Accurately estimating wildfire propagation is crucial for effective firefighting strategies and informed decision-making. This research introduces a novel solution that utilizes an autonomous UAV agent equipped with advanced sensing capabilities, alongside a wildfire spread model and a state-estimation methodology based on the Ensemble Kalman Filter (EnKF). By strategically directing the UAV to critical areas ahead of the fire, it gathers real-time data on fuel types and weather conditions. This data is combined with historical information to enhance the accuracy of wildfire propagation predictions. The updated data then informs both the wildfire spread model and EnKF, improving estimations of wildfire behavior and subsequently refining UAV path planning. The effectiveness of this approach is demonstrated in a simulated environment, showcasing its potential to enhance both the estimation of wildfire propagation and the accuracy of current fire perimeter assessments.

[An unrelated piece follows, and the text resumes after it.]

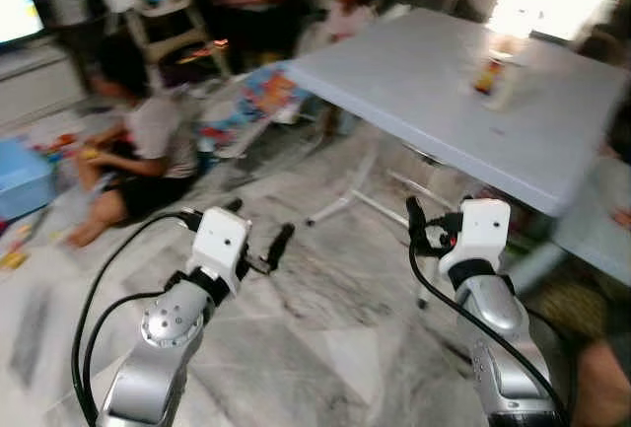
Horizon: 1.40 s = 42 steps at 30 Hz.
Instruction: Restocking fridge
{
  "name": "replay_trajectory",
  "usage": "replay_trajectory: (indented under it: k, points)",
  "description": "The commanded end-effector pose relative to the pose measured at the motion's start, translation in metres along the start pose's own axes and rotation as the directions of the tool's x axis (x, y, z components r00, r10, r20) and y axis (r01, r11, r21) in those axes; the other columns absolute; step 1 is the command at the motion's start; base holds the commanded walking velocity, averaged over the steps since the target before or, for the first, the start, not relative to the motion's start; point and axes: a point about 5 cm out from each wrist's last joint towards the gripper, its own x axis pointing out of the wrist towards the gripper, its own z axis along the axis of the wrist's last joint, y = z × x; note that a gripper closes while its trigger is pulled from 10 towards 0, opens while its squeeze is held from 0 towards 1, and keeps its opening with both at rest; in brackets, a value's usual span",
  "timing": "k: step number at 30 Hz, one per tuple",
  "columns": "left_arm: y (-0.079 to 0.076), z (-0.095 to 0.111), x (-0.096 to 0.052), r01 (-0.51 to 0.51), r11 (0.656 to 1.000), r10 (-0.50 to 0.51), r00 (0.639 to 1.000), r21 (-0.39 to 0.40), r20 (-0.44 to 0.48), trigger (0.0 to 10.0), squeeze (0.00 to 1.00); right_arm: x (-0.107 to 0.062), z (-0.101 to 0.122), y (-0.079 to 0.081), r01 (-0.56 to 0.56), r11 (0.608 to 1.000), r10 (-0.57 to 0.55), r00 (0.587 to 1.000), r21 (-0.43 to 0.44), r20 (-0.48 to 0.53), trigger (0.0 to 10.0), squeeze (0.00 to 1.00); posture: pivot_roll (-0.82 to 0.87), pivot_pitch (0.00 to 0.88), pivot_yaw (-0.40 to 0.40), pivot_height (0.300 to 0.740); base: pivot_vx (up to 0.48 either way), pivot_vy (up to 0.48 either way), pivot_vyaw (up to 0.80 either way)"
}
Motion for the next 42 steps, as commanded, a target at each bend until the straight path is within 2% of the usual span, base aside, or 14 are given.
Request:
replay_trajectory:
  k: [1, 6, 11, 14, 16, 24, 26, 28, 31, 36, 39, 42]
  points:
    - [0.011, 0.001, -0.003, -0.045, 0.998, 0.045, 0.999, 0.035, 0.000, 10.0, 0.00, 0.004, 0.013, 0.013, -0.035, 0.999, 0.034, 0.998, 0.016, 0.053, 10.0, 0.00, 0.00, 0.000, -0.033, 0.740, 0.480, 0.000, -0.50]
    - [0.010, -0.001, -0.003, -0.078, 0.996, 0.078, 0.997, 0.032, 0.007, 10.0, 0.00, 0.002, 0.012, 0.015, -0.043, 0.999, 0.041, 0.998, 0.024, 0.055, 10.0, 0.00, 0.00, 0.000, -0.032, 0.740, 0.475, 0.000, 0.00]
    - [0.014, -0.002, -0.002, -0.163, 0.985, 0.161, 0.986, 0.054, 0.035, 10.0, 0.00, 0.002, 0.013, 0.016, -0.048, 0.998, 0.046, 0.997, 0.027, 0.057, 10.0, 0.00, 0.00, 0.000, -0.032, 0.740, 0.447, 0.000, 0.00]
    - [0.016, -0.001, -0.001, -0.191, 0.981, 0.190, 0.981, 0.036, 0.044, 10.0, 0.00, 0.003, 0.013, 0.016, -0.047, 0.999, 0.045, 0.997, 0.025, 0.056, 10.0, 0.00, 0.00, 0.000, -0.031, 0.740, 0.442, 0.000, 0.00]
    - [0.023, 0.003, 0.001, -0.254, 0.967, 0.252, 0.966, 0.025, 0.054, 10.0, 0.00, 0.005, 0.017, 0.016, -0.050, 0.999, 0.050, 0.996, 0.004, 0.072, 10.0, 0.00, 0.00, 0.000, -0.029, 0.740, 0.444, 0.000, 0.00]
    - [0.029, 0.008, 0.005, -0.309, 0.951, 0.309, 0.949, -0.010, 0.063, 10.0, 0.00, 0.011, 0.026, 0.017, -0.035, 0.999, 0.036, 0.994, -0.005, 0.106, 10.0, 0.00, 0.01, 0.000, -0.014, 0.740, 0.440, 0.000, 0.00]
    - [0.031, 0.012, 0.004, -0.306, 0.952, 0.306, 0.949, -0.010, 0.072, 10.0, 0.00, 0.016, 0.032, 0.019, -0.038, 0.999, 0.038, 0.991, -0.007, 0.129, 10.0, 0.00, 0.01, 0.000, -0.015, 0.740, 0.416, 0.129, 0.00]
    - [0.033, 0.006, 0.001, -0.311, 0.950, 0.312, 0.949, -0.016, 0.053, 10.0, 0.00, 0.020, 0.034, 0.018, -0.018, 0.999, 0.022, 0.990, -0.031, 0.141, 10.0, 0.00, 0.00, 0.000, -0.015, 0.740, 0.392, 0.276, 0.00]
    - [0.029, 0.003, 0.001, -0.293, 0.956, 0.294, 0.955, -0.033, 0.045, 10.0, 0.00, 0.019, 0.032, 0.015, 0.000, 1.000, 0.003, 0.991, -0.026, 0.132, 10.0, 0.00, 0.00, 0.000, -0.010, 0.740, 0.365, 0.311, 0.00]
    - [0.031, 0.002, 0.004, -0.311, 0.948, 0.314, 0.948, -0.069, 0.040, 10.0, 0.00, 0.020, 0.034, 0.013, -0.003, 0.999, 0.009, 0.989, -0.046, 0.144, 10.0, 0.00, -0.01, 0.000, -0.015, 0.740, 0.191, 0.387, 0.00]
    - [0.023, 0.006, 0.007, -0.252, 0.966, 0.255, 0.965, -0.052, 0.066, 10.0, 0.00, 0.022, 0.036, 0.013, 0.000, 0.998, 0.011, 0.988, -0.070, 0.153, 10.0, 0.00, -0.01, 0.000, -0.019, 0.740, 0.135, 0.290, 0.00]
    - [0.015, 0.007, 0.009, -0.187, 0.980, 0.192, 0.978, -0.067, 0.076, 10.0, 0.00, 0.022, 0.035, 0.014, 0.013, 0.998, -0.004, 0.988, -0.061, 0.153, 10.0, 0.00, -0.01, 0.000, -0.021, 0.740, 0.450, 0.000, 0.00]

Key contributions of this work include:
a) Development of a wildfire simulator and EnKF that utilize continuously updated input data to provide estimations of the current fire perimeter and predict future fire spread over a specified horizon, accounting for input data uncertainties.
b) A strategy for guiding the UAV to the most data-deficient regions ahead of the fire. This involves generating a landscape uncertainty map by calculating burn probability based on future fire perimeter predictions and integrating data uncertainty values.
The details of the proposed approach can be found in the references listed below.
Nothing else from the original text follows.